When ya gotta go, ya gotta go.

Most of the time, though, you don’t want to think about it.

Maybe you’re having too much fun with your life and you aren’t done playing. Perhaps you fear the journey and feel as though you haven’t fully paid for your ticket. Or maybe your bags are packed and when you gotta go — that’s OK.

So how will you leave this life and pass beyond? In the new book Making an Exit: From the Magnificent to the Macabre — How We Dignify the Dead by Sarah Murray, you’ll see that it makes all the difference in the world where in the world you’ve lived.

While she was growing up, Sarah Murray knew that her father was unsentimental about most things, particularly death. He’d always referred to himself as “organic matter” and declared that he didn’t want any fuss, funeral, or falderal over his mortal remains, so it was a surprise that he left detailed, meaningful instructions for his family to follow after he died.

This left a lot of questions in Murray’s mind. How do others around the world view their own mortality? She aimed to find out.

In Iran, Murray was in the audience during Muharram, a holy month commemorating the martyrdom of Imam Husayn, who died in 680 AD. Muharram’s grieving ritual includes loud lamenting, wailing, copious tears, and — sometimes in secret — blood.

Murray’s own British upbringing demanded a “stiff upper lip” at funerals, just as it did for her fellow countrymen — until Princess Diana died. British funerals rarely include open caskets, says Murray, but if seeing a deceased body seems like the thing to do, one could always visit the corpses in the Capuchin Catacombs of Palermo, Italy.

Murray went to Ghana to order her own fantasy coffin, a “work of art.” She traveled to China, where the dead can “take it with them” — as long as it’s burnable. She climbed a mountain in the Philippines to see a Cliffside graveyard, examined funeral pyres in Calcutta, and partook of Mexico’s Dia de los Muertos.

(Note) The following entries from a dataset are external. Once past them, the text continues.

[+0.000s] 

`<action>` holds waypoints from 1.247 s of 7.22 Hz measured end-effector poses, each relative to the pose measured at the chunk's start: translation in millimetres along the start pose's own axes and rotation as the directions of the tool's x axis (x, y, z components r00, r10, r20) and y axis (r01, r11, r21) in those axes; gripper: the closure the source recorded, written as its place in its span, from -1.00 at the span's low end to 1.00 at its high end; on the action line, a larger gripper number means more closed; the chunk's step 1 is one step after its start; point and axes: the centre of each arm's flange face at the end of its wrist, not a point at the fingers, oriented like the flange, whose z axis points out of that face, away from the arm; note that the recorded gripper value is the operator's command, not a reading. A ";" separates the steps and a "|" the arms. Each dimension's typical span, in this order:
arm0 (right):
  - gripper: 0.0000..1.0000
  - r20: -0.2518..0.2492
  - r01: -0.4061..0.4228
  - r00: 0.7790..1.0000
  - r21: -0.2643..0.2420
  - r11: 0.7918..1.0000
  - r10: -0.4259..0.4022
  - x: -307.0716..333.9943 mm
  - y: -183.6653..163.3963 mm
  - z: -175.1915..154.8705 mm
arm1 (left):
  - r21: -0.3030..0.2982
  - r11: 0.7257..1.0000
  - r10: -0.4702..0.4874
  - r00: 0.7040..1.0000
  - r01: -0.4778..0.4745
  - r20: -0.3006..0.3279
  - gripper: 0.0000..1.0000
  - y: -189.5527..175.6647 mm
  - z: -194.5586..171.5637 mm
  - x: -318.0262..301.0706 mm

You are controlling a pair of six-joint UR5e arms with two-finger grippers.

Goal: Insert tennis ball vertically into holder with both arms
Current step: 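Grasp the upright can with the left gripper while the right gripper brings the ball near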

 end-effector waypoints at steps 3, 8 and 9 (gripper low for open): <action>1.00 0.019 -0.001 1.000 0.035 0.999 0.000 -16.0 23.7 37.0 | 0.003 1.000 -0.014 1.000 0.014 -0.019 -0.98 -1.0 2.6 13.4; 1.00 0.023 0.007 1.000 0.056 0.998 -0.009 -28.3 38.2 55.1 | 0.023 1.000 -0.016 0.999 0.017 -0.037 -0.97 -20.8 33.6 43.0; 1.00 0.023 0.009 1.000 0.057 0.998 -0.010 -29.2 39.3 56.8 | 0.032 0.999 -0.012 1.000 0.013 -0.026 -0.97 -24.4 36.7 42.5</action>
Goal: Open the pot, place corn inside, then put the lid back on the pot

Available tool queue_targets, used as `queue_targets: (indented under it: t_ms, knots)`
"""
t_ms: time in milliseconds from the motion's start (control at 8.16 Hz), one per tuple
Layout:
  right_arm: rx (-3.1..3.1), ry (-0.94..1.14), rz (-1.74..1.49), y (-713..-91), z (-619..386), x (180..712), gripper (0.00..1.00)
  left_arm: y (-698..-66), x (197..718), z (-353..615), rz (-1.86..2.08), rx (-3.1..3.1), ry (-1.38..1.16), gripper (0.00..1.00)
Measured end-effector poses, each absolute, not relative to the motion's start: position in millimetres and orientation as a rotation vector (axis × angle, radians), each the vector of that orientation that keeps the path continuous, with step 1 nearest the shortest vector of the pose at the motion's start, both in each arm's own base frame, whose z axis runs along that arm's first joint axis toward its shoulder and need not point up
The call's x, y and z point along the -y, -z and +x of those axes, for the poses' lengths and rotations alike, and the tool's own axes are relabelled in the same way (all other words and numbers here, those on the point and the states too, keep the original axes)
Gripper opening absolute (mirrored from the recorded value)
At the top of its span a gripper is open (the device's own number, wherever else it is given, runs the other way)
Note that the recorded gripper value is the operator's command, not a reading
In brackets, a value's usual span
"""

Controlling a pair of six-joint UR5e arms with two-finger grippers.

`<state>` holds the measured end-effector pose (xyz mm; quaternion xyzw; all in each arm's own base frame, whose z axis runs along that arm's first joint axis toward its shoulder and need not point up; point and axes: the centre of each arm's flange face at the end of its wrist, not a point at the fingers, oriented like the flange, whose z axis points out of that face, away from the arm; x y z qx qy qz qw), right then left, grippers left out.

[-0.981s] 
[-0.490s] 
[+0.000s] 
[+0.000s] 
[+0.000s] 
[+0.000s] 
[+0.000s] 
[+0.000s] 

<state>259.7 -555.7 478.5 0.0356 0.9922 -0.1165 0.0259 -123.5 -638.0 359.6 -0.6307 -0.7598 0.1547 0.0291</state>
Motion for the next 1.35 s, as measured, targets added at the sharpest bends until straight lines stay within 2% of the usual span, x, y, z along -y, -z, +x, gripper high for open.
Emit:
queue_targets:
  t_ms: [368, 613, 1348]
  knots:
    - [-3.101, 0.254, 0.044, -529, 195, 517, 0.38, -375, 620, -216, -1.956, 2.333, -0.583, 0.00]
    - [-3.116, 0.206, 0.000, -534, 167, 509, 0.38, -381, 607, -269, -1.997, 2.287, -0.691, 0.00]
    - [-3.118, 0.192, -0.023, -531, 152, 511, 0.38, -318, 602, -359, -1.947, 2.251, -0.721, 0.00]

You’d never think that such a somber subject could be so interesting, but it is in author Sarah Murray’s hands. Murray, using her beloved Fa’s death as a springboard, takes a look at funerals and funereal customs throughout the world and through history. Her interest in this subject is so keen and wide-eyed, and her writing so fresh, that she almost charms you into forgetting that you’re reading about something that some cultures dread and others welcome.

I think, if you’re looking for a lively book on a deadly subject, this is one you’ll enjoy. Undoubtedly, Making an Exit is a book to take with you wherever you’re going.